How time flies, it is nearly ten years since Rachael released her last solo album No Man’s Fool in 2009. It was an album on which Rachael explored and revelled in her influences, through which she interpreted trad material.
Most people know McShane as part of the behemoth that was Bellowhead. She was integral from the start, not least for being the only one who didn’t wear after shave in the eight times folk award winning mega-group. Since their surprising demise McShane has recently been performing in a new adaptation of The Transports in role of Susannah Holmes.
Bellowhead below, guess which one is Rachael?When All Is Still is long overdue, the way she connected the dots on her first album held an awful lot of promise. Add to that ten years worth of craft, graft and creativity and hitting ‘play’ on this album holds a lot of expectations.
And what a different album it is, the first thing that hits you is how great her voice sounds with this trad material.
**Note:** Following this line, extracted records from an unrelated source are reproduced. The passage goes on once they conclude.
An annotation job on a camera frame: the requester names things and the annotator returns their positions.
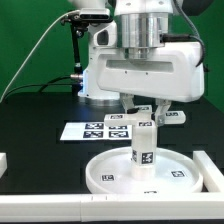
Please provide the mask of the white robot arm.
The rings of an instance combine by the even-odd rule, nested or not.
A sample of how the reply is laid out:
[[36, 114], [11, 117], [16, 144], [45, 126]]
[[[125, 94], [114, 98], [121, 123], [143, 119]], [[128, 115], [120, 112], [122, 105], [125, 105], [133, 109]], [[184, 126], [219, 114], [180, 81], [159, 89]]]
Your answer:
[[173, 101], [191, 102], [204, 92], [205, 47], [197, 31], [169, 32], [169, 18], [207, 7], [207, 0], [69, 0], [73, 23], [89, 33], [89, 63], [83, 74], [86, 101], [121, 101], [127, 112], [133, 97], [154, 98], [156, 123], [165, 123]]

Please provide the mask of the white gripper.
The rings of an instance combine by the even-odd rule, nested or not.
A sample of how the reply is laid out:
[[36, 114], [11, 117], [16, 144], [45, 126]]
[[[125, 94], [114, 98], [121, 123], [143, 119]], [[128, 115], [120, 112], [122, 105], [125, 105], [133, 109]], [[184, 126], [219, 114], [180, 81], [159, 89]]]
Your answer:
[[191, 102], [203, 95], [204, 72], [203, 65], [197, 66], [199, 58], [198, 42], [166, 43], [152, 49], [146, 60], [128, 60], [120, 49], [102, 49], [96, 65], [97, 84], [102, 90], [121, 93], [126, 114], [138, 112], [133, 95], [157, 98], [153, 118], [160, 127], [171, 101]]

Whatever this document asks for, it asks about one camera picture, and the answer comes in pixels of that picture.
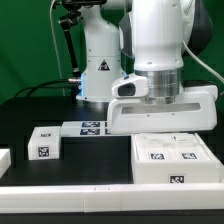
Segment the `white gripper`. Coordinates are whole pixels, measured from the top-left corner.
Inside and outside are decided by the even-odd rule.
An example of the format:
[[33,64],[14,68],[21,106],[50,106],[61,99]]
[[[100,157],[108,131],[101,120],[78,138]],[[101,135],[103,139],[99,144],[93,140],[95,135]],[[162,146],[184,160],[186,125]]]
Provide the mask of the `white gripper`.
[[114,99],[108,107],[111,134],[197,132],[217,125],[215,85],[186,87],[170,104],[148,104],[144,97]]

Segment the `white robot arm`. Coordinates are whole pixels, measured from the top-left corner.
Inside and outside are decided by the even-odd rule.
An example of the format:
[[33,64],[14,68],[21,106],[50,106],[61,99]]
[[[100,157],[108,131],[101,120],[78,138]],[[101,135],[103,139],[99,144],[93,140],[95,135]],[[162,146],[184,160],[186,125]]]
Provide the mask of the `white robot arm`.
[[217,124],[214,84],[182,84],[183,57],[210,42],[202,0],[130,0],[118,26],[100,8],[82,10],[87,67],[81,98],[107,103],[113,134],[211,130]]

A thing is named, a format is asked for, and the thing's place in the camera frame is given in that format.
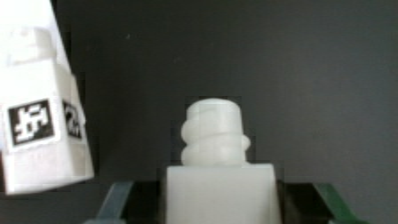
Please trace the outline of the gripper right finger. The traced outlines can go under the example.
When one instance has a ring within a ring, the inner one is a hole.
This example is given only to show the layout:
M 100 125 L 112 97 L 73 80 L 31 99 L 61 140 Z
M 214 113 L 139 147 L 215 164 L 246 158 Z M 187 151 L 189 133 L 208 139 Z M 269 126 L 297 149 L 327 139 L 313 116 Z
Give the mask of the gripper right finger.
M 317 183 L 315 189 L 331 212 L 327 224 L 372 224 L 354 214 L 336 187 L 329 183 Z

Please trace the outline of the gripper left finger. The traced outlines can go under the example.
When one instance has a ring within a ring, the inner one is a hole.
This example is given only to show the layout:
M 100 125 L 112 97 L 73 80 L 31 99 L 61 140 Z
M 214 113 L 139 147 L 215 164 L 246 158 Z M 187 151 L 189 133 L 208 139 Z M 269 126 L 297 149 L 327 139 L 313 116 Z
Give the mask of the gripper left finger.
M 112 184 L 96 217 L 86 221 L 86 224 L 127 224 L 123 211 L 132 188 L 132 181 Z

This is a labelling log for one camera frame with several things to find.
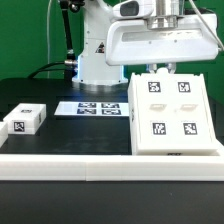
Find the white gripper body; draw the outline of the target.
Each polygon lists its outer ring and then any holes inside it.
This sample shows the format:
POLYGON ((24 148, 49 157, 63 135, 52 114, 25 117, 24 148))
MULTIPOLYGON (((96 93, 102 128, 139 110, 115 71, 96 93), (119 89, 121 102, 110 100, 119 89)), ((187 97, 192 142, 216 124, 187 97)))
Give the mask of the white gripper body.
POLYGON ((105 45, 110 65, 213 60, 217 16, 186 15, 180 0, 125 0, 112 8, 105 45))

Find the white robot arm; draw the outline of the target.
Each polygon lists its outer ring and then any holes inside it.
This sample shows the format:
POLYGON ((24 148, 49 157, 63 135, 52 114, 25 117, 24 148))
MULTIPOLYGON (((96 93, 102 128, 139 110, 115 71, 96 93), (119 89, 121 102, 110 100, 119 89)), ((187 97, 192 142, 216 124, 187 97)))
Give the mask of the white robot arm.
POLYGON ((178 62, 213 60, 224 51, 217 16, 197 6, 184 11, 184 0, 84 0, 84 47, 78 75, 86 87, 127 82, 124 67, 146 65, 150 73, 163 64, 173 73, 178 62))

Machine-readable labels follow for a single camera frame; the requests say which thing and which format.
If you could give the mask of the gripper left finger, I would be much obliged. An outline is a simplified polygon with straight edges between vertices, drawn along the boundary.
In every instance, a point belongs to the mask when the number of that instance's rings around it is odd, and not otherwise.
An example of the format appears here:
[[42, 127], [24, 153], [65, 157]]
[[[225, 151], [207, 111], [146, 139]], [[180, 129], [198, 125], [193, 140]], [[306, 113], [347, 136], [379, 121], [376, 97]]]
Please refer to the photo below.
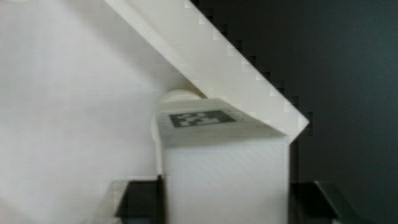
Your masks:
[[162, 176], [111, 183], [91, 224], [168, 224]]

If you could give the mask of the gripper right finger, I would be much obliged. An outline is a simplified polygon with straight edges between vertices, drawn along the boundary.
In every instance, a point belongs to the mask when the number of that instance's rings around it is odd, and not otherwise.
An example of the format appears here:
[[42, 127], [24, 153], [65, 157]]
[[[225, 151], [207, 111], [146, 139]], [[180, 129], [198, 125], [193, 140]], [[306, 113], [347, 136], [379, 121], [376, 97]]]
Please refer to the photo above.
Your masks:
[[363, 218], [331, 182], [292, 183], [289, 224], [363, 224]]

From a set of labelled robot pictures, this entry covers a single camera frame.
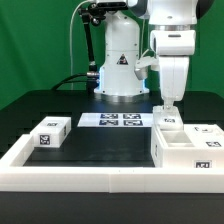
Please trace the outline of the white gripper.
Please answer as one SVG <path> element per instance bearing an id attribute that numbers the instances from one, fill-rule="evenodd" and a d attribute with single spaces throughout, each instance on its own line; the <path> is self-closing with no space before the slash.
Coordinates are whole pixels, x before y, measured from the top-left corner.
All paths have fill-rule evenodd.
<path id="1" fill-rule="evenodd" d="M 150 34 L 150 47 L 158 60 L 164 111 L 178 110 L 174 104 L 183 98 L 185 92 L 189 57 L 195 52 L 195 37 L 194 30 L 153 30 Z"/>

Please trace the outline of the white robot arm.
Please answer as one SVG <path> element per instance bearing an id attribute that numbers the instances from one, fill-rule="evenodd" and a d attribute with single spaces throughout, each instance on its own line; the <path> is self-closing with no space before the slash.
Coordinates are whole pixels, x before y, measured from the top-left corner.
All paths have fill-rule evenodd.
<path id="1" fill-rule="evenodd" d="M 95 93 L 112 99 L 147 94 L 144 80 L 152 69 L 159 73 L 163 108 L 171 110 L 185 92 L 189 57 L 195 52 L 194 26 L 214 1 L 93 0 L 94 8 L 106 21 L 105 62 Z M 140 52 L 139 25 L 123 14 L 125 10 L 152 27 L 151 56 Z"/>

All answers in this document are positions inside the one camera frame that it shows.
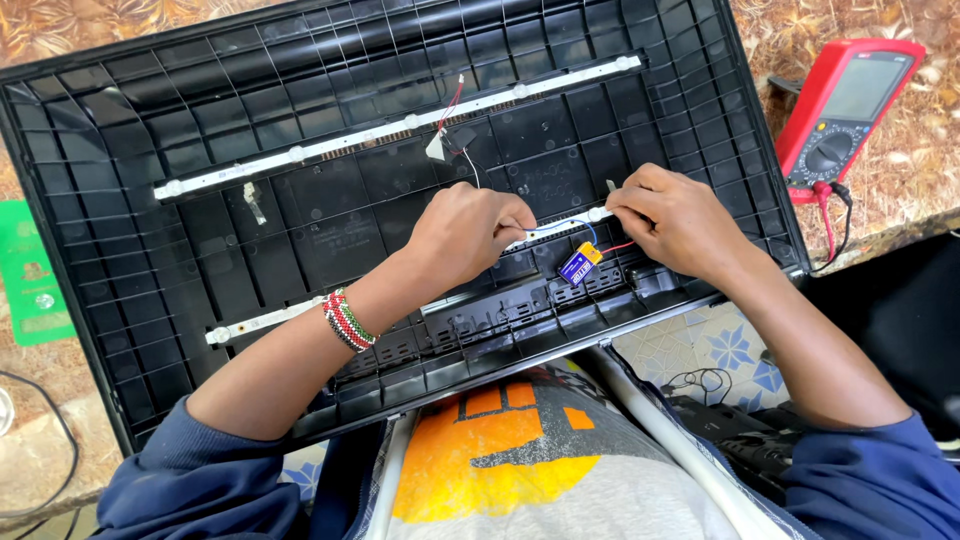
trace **led backlight strip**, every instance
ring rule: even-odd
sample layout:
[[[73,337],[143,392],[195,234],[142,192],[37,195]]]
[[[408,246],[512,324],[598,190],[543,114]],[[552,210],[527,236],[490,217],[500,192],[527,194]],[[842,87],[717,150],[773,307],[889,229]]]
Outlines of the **led backlight strip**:
[[[554,234],[563,233],[571,229],[576,229],[577,227],[584,227],[584,224],[582,223],[584,221],[590,224],[599,223],[612,215],[613,214],[607,209],[603,207],[597,207],[595,209],[578,213],[577,215],[571,215],[570,217],[559,219],[553,223],[548,223],[543,226],[544,228],[551,227],[551,229],[548,231],[527,232],[526,240],[510,244],[507,246],[507,249],[503,250],[503,252],[511,252],[517,248],[525,246],[528,242],[540,240],[542,238],[553,236]],[[259,317],[253,317],[253,319],[241,321],[227,327],[218,327],[207,332],[204,337],[206,338],[206,342],[210,345],[215,343],[227,343],[234,337],[240,337],[241,335],[244,335],[250,331],[259,330],[289,321],[297,315],[304,313],[311,307],[319,306],[322,299],[323,297],[318,296],[306,302],[301,302],[285,309],[278,309],[277,311],[271,311],[270,313],[260,315]]]
[[[574,85],[583,81],[590,81],[592,79],[597,79],[618,71],[626,71],[633,67],[640,66],[641,61],[637,56],[620,57],[615,61],[607,62],[595,67],[581,71],[574,71],[573,73],[567,73],[566,75],[540,81],[539,83],[532,83],[530,85],[524,85],[521,83],[514,86],[510,90],[460,103],[457,105],[456,114],[459,116],[461,114],[467,114],[476,110],[488,109],[517,99],[523,99],[533,94],[548,92],[564,86]],[[289,165],[291,163],[300,163],[307,158],[321,156],[328,152],[334,152],[342,148],[368,143],[381,137],[395,135],[407,130],[413,130],[419,126],[439,122],[441,117],[444,115],[444,110],[445,108],[433,110],[426,114],[410,114],[401,121],[393,122],[387,124],[386,126],[373,128],[365,132],[344,135],[343,137],[325,140],[323,142],[318,142],[317,144],[311,144],[305,147],[294,146],[283,154],[276,154],[247,163],[236,163],[232,167],[202,174],[187,180],[171,180],[164,186],[155,188],[154,196],[157,200],[162,201],[163,199],[177,197],[183,193],[189,193],[190,191],[202,189],[211,185],[230,182],[239,178],[244,178],[269,171],[271,169],[276,169],[284,165]]]

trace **beaded bracelet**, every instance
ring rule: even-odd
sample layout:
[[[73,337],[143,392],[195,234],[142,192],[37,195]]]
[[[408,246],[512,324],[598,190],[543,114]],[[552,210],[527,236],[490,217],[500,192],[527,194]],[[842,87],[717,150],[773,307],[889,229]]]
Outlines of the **beaded bracelet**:
[[[343,287],[324,296],[324,316],[330,323],[333,333],[347,344],[355,353],[363,353],[373,346],[376,338],[363,330],[347,306]]]

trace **orange graphic print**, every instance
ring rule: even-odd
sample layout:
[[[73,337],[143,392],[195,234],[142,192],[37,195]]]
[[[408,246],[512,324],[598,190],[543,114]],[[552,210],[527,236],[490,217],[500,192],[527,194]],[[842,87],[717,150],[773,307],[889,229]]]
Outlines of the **orange graphic print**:
[[[581,422],[589,423],[583,411],[577,412]],[[475,466],[477,458],[543,437],[530,382],[490,386],[441,404],[436,414],[423,416],[414,431],[394,517],[425,523],[474,513],[502,516],[523,504],[556,501],[593,468],[599,455]]]

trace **black cable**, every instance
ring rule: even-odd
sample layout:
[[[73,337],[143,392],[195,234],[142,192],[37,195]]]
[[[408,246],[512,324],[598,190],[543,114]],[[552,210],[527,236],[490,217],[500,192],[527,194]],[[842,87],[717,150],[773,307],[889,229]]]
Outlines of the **black cable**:
[[[34,531],[36,531],[38,528],[43,527],[43,524],[47,523],[48,521],[50,521],[50,520],[43,520],[43,521],[41,521],[41,522],[38,522],[36,525],[34,525],[34,526],[31,527],[31,528],[28,528],[23,534],[17,536],[17,537],[14,538],[13,540],[23,540],[23,539],[26,538],[27,536],[30,536],[31,534],[33,534]]]
[[[820,268],[810,270],[811,274],[823,271],[840,258],[840,254],[843,253],[843,250],[847,249],[847,242],[850,240],[850,220],[853,216],[853,198],[850,196],[850,190],[839,182],[831,182],[830,187],[833,188],[833,192],[836,193],[837,197],[840,197],[844,204],[847,205],[847,229],[843,232],[843,242],[840,244],[840,249],[833,254],[833,258],[824,263]]]
[[[73,536],[73,529],[77,527],[77,520],[80,519],[80,511],[82,508],[77,508],[73,512],[73,521],[70,522],[70,528],[66,532],[66,536],[63,537],[63,540],[70,540],[70,537]]]
[[[67,427],[66,421],[63,420],[63,415],[60,414],[60,410],[57,408],[56,405],[54,405],[54,401],[50,399],[50,395],[47,394],[47,391],[44,390],[42,386],[33,382],[32,380],[24,379],[19,375],[14,375],[13,373],[9,373],[6,371],[0,371],[0,375],[4,377],[9,377],[10,379],[17,380],[19,382],[23,382],[28,386],[32,386],[34,390],[36,390],[37,392],[40,393],[41,396],[43,396],[43,399],[47,401],[47,404],[54,411],[54,414],[57,415],[57,420],[60,422],[60,426],[63,428],[63,433],[66,434],[66,439],[70,442],[70,448],[73,451],[73,462],[70,464],[70,472],[67,473],[66,479],[63,481],[63,485],[61,485],[60,488],[57,491],[55,491],[54,494],[51,495],[49,499],[47,499],[43,503],[40,503],[37,506],[34,506],[33,508],[24,508],[22,510],[10,510],[5,512],[0,512],[0,518],[15,518],[19,516],[25,516],[27,514],[31,514],[33,512],[36,512],[37,510],[40,510],[42,507],[52,502],[53,499],[56,499],[57,495],[63,492],[67,484],[70,483],[70,480],[73,479],[73,475],[77,472],[77,462],[80,460],[80,449],[77,447],[77,439],[73,438],[73,433],[70,432],[70,428]],[[31,530],[28,530],[27,532],[28,533],[33,532],[34,530],[36,529],[33,528]]]
[[[720,384],[716,388],[710,389],[710,388],[707,388],[706,384],[704,384],[704,375],[707,373],[712,373],[716,375],[717,379],[720,380]],[[670,381],[667,382],[667,384],[661,386],[660,391],[663,392],[664,394],[673,394],[674,390],[679,390],[681,388],[686,388],[688,386],[698,386],[704,391],[704,405],[706,405],[708,394],[710,394],[711,392],[716,392],[720,388],[723,388],[723,385],[724,385],[723,377],[720,377],[719,375],[717,375],[720,373],[726,374],[727,380],[730,381],[730,383],[727,385],[727,391],[723,393],[723,396],[720,398],[720,401],[718,402],[722,404],[724,400],[727,399],[727,395],[730,394],[730,389],[733,388],[733,377],[730,375],[729,371],[719,367],[704,367],[704,368],[696,369],[693,371],[685,371],[683,373],[678,373],[677,375],[673,376],[670,379]],[[673,381],[676,380],[677,377],[683,377],[684,383],[675,386],[673,384]]]

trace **multimeter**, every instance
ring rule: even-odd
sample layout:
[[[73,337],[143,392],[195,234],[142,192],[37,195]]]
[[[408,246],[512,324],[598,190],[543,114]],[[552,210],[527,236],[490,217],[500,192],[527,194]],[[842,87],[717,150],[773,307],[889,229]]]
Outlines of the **multimeter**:
[[[917,43],[871,37],[824,47],[777,139],[791,201],[818,203],[815,182],[843,180],[925,54]]]

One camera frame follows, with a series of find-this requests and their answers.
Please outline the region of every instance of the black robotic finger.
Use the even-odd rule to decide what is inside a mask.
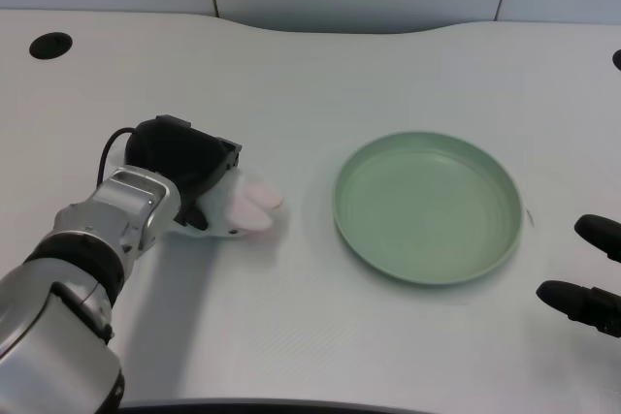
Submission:
[[[583,239],[605,252],[609,259],[621,262],[621,224],[588,214],[582,215],[573,228]]]

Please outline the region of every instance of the robotic hand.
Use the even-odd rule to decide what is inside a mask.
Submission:
[[[621,262],[621,224],[599,215],[582,215],[575,232],[608,259]],[[603,334],[621,337],[621,296],[600,288],[585,288],[564,281],[541,283],[537,296],[550,307],[563,312],[570,320],[590,325]]]
[[[103,180],[114,138],[125,163]],[[124,379],[107,344],[112,307],[136,260],[164,233],[240,236],[282,202],[237,169],[238,144],[158,116],[116,132],[98,186],[56,214],[24,264],[0,281],[0,413],[116,412]]]

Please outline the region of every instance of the table surface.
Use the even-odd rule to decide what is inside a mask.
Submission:
[[[39,61],[38,36],[73,48]],[[621,27],[478,23],[404,35],[254,29],[206,16],[0,12],[0,272],[94,188],[119,127],[162,113],[242,143],[281,188],[262,239],[167,236],[114,308],[128,402],[302,398],[435,413],[608,413],[621,346],[535,295],[546,279],[621,291],[580,239],[621,219]],[[514,176],[532,221],[477,281],[424,288],[340,240],[331,189],[361,144],[407,130],[463,138]],[[122,160],[116,147],[112,162]]]

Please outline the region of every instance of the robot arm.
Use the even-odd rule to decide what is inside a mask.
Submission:
[[[0,281],[2,414],[116,412],[124,379],[107,344],[112,306],[134,263],[173,222],[221,236],[219,213],[203,198],[223,196],[212,188],[230,185],[225,175],[242,147],[171,116],[113,137],[124,132],[132,133],[128,165],[86,201],[60,210],[53,230]]]
[[[112,305],[180,205],[173,182],[123,166],[58,212],[0,281],[0,412],[115,412],[124,380],[107,346]]]

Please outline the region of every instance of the black grommet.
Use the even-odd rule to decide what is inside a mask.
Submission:
[[[614,66],[621,70],[621,50],[617,50],[612,54],[612,63]]]
[[[30,45],[30,55],[39,60],[50,60],[65,54],[73,45],[71,36],[65,33],[48,33],[35,39]]]

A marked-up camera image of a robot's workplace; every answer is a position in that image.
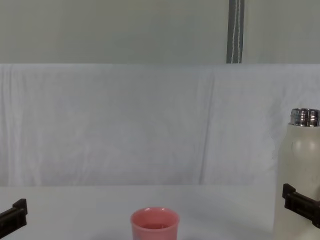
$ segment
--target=silver metal cap
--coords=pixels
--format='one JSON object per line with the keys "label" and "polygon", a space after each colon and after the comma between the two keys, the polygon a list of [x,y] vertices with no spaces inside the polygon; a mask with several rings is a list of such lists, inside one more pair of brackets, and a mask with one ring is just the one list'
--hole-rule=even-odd
{"label": "silver metal cap", "polygon": [[291,111],[290,124],[301,127],[317,127],[320,124],[320,110],[294,108]]}

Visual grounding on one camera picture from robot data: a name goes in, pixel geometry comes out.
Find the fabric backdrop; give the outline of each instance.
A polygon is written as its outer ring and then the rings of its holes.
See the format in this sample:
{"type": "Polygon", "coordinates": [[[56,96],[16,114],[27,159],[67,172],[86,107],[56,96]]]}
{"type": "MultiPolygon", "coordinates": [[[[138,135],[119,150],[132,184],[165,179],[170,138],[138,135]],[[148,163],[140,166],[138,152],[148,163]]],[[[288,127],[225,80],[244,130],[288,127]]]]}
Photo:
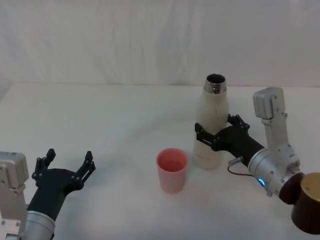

The misconception that she is just a cellist can never be forgiven again. Here she plays English fiddle with a real flair, but it is her voice that really makes the album so pleasurable.
With her new band doing the recycling:
The trio that comprise The Cartographers are McShane plus guitar wizz Matthew Ord and well loved melodeon player Julian Sutton. Consumate musicians with their own distinctive styles. The new sound they have together for this albums warrants a name in its own right (not sure where their map making skills are at however), as they are not just featured musicians. Their combined skill infuses the album with a palpable sense of enjoyment.
When All Is Still is an album of gorgeous English pastoral folk, and a great testament to an artist who deserves the spotlight.